▶ [Aim of the task] Reproduce, exactly, the lines of the material below from the line containing "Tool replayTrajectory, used" through the line containing "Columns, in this", with both end lines included and nothing else.

▶ [Data excerpt]
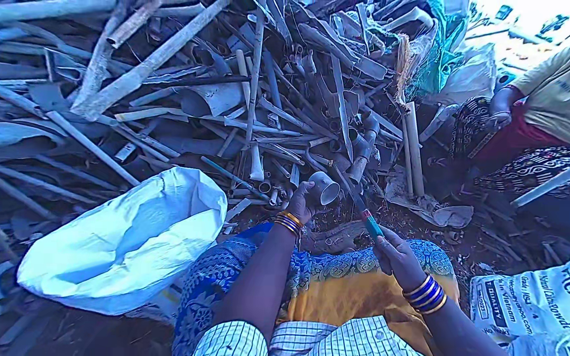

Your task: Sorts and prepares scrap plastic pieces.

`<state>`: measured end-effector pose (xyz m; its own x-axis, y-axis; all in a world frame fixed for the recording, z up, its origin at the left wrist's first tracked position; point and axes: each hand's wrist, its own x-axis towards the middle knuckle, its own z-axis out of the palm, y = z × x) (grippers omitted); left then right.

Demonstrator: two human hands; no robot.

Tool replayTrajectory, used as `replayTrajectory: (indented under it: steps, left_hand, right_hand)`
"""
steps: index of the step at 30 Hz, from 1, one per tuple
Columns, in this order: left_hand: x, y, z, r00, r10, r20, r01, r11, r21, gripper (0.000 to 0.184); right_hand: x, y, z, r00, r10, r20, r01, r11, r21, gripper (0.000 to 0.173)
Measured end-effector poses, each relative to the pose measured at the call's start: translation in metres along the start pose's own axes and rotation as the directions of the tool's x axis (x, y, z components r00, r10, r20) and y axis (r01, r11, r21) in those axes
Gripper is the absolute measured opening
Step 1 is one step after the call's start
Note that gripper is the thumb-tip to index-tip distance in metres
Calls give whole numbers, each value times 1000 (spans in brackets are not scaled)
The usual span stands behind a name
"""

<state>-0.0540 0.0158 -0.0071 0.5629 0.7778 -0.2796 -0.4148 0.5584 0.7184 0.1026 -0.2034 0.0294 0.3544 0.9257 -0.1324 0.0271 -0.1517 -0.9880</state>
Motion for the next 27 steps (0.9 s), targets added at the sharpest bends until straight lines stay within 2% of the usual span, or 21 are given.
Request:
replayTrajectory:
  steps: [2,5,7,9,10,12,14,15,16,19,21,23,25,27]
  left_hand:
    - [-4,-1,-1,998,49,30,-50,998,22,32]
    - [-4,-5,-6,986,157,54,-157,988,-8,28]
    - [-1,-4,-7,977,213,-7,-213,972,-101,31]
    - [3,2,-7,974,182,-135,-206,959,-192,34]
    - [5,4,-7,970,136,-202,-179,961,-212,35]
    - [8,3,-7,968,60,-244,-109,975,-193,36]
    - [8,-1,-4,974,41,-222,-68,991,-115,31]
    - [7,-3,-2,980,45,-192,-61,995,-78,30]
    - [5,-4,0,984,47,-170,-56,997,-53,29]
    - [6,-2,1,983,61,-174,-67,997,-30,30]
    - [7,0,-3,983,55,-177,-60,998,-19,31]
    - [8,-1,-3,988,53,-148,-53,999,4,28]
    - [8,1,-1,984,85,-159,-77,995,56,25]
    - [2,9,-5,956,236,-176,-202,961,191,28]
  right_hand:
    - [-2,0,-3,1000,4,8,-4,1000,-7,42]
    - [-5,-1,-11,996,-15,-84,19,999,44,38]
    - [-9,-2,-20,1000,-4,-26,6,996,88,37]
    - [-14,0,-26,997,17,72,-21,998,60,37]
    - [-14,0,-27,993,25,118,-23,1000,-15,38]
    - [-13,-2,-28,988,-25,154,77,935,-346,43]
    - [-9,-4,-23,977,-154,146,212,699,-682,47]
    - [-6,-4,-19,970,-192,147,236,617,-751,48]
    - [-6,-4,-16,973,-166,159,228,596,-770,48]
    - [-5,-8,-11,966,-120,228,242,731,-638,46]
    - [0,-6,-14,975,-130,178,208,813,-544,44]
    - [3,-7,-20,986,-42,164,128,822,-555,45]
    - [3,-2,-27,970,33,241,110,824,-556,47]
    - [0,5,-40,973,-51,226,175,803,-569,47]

▶ [Exercise answer]
Tool replayTrajectory, used as `replayTrajectory: (indented under it: steps, left_hand, right_hand)`
"""
steps: index of the step at 30 Hz, from 1, one per tuple
Columns, in this order: left_hand: x, y, z, r00, r10, r20, r01, r11, r21, gripper (0.000 to 0.184); right_hand: x, y, z, r00, r10, r20, r01, r11, r21, gripper (0.000 to 0.173)

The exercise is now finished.